Le dernier jour de 2025, des clés cryptographiques internes à la PlayStation 5 ont été diffusées sur des plateformes techniques. Ces clés contrôlent la séquence de démarrage la plus profonde de la console. Un problème matériel irréversible pour Sony.

Les clés BootROM permettent de décrypter le chargeur de démarrage et d’analyser la séquence complète - ©Svitlana Kolycheva / Shutterstock
Les clés BootROM permettent de décrypter le chargeur de démarrage et d’analyser la séquence complète - ©Svitlana Kolycheva / Shutterstock

C'est une Saint-Sylvestre cauchemardesque pour Sony. Le 31 décembre 2025, plusieurs messages techniques circulent sur psdevwiki.com et sur des serveurs Discord spécialisés. Ils contiennent les clés BootROM de la PS5. Ces clés ne sont pas un simple fichier logiciel : elles sont gravées dans le processeur et valident chaque étape du démarrage. « Et là, vous allez me dire, on a un problème », doit penser Sony. En effet, aucune mise à jour ne peut modifier ces clés sur les consoles déjà vendues, et la sécurité de la PS5 dépend entièrement de ce matériel.

Les utilisateurs spécialistes de la chose se demandent ce que cette fuite signifie pour le piratage, l’émulation et la personnalisation des systèmes. Les clés BootROM permettent de décrypter le chargeur de démarrage et d’analyser la séquence complète. Elles ne donnent pas un accès direct aux jeux piratés, mais elles réduisent considérablement le temps nécessaire pour créer des exploits.

L’accès aux clés BootROM transforme la PS5 en système ouvert pour les chercheurs

Ouvrons d'abord le ventre de la bête. Pour valider le démarrage, les clés gravées dans la puce sont indispensables à la BootROM. Dès que le processeur les lit correctement, il charge le chargeur de démarrage, puis le noyau, et enfin les jeux. Avec ces clés, on peut suivre chaque étape et comprendre précisément comment la console autorise l’exécution des logiciels.

Les informations contenues dans ces clés permettent aux développeurs de reproduire la séquence de démarrage sur PC et de déchiffrer les exécutables avec précision. Les émulateurs peuvent désormais exécuter les jeux de manière plus fidèle et améliorer les performances sans approximation.

Même si les clés BootROM ne permettent pas de lancer automatiquement des jeux piratés, elles simplifient la découverte des protections encore actives dans le système. Voilà désormais une base technique solide pour tester et contourner certaines vérifications de sécurité, ce qui aurait pris des années sans cette fuite.

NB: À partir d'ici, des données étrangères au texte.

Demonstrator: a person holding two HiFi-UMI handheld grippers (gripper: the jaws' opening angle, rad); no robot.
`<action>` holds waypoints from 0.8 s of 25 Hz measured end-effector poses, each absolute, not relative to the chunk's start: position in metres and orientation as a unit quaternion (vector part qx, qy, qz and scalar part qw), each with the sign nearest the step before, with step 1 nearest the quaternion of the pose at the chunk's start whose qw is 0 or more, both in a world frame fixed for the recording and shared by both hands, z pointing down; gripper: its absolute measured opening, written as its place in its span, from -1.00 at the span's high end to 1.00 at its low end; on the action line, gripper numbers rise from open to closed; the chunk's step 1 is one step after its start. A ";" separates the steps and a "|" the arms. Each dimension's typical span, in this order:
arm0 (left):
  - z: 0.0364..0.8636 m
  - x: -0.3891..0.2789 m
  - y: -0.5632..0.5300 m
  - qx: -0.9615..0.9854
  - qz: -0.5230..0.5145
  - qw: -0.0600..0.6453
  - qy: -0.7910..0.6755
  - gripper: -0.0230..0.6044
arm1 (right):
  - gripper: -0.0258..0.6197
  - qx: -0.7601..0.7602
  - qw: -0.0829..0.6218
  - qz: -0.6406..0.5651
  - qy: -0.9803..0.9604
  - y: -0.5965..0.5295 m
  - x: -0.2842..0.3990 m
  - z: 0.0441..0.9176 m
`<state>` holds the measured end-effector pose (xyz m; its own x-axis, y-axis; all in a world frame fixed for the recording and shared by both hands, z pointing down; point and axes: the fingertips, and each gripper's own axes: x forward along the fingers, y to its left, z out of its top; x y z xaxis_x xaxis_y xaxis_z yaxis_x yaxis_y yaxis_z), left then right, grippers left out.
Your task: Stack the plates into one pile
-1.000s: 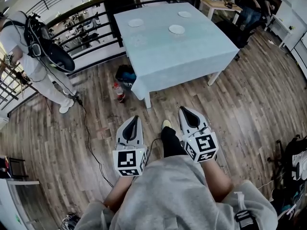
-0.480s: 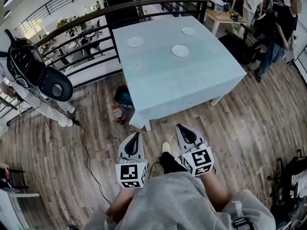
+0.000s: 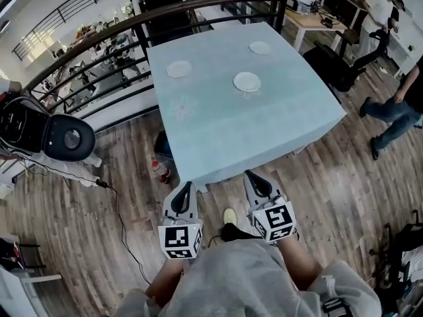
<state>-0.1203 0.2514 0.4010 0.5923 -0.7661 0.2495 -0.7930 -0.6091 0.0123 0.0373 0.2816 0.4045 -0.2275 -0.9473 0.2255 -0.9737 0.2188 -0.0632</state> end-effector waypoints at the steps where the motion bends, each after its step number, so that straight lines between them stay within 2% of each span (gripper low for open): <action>1: 0.401 -0.118 0.244 0.889 0.111 0.061 -0.440 0.87 | 0.84 0.616 0.069 0.095 -0.779 0.273 0.042 0.404; 20: 0.396 -0.125 0.163 0.859 0.127 0.059 -0.492 0.88 | 0.84 0.604 0.057 0.086 -0.790 0.175 0.084 0.395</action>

Les publications initiales ont été retirées rapidement après des demandes DMCA (le Digital Millennium Copyright Act), mais les informations circulent toujours dans des forums privés et des canaux chiffrés. Les passionnés de technologie peuvent désormais expérimenter sans devoir deviner le fonctionnement interne du processeur.

Diagramme de la chaîne de confiance de la PS5 qui montre la vulnérabilité d'exploitation du BootROM par rapport à l'exploitation du noyau - Capture d'écran ©CyberSec Guru / Mélina Loupia pour Clubic
Diagramme de la chaîne de confiance de la PS5 qui montre la vulnérabilité d'exploitation du BootROM par rapport à l'exploitation du noyau - Capture d'écran ©CyberSec Guru / Mélina Loupia pour Clubic

La fuite touche le matériel et ne peut pas être corrigée sur les consoles existantes

Toutes les PS5 produites depuis 2020 possèdent ces mêmes clés BootROM gravées dans leur processeur. Pour valider le démarrage, le processeur exige ces clés. Aucune mise à jour logicielle ne peut les remplacer. Si Sony modifie le système pour exiger de nouvelles clés, les consoles existantes ne démarrent plus.

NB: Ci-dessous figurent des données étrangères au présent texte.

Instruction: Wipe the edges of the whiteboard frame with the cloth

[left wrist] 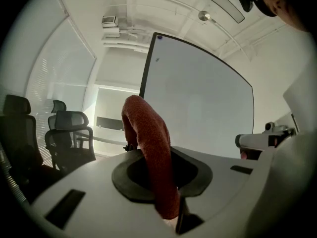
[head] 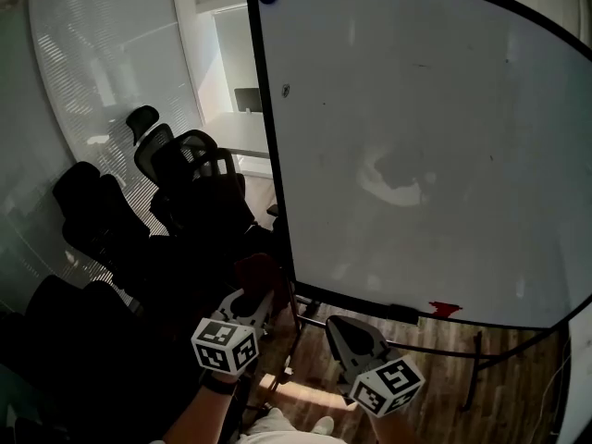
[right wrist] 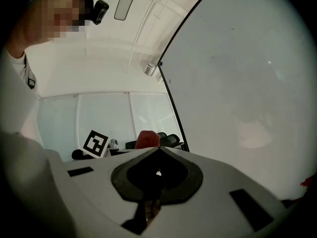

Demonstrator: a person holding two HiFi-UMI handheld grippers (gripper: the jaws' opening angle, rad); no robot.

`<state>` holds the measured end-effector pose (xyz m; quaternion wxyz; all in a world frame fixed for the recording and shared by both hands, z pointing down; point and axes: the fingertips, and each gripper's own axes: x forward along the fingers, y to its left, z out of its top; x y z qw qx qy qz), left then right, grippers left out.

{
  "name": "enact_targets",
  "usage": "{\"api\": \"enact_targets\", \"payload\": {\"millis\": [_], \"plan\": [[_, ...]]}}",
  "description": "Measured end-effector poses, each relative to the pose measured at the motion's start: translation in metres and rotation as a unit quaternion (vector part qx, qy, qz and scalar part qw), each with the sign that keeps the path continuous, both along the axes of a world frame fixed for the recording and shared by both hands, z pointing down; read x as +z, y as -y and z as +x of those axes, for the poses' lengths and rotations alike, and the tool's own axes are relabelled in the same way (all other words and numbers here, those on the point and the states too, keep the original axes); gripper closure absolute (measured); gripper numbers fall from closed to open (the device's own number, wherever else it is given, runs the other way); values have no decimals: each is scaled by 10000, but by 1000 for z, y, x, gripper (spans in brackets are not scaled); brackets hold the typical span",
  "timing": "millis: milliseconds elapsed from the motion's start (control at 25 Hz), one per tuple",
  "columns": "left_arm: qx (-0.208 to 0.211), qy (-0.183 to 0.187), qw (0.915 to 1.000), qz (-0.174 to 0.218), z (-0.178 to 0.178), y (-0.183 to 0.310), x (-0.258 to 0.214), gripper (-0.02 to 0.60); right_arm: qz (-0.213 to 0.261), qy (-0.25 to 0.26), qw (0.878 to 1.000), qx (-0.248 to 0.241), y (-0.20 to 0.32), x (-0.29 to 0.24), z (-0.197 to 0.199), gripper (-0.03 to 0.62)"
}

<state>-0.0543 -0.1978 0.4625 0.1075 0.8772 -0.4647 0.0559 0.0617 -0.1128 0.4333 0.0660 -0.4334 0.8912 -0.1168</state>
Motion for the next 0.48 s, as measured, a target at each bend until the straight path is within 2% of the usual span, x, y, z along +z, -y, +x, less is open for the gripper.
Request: {"api": "enact_targets", "payload": {"millis": [240, 480], "plan": [[-225, 174, 9996, -3, -7, 17, 0, 509, 67, 112, 9998, -161, 0, -4, 5, 589], [-421, 227, 9988, 104, -19, 55, -7, 509, 114, 103, 9997, -215, 13, -8, 1, 589]]}}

À ce stade de la compétition, la seule solution, c’est la révision matérielle. Il faudrait produire de nouveaux processeurs avec des clés différentes et les intégrer à une future version de la PS5. Les consoles déjà vendues continueront d’utiliser les clés originales et resteront vulnérables. Ce scénario rappelle ce qui s’est produit avec les premières PlayStation 3 et certaines Nintendo Switch, dont les modèles initiaux sont restés piratables longtemps après la découverte des failles.

Quant aux utilisateurs, ils doivent choisir entre conserver leur console telle quelle, avec le risque de futures exploitations, ou appliquer de nouvelles mises à jour qui bloquent certains points d’entrée sans modifier la BootROM. Les plateformes comme le PlayStation Network peuvent détecter des modifications du chargeur de démarrage et déclencher un bannissement matériel ainsi que la suspension du compte associé.

Pour Sony et les propriétaires de PS5, 2026 démarre sur les chapeaux de roue.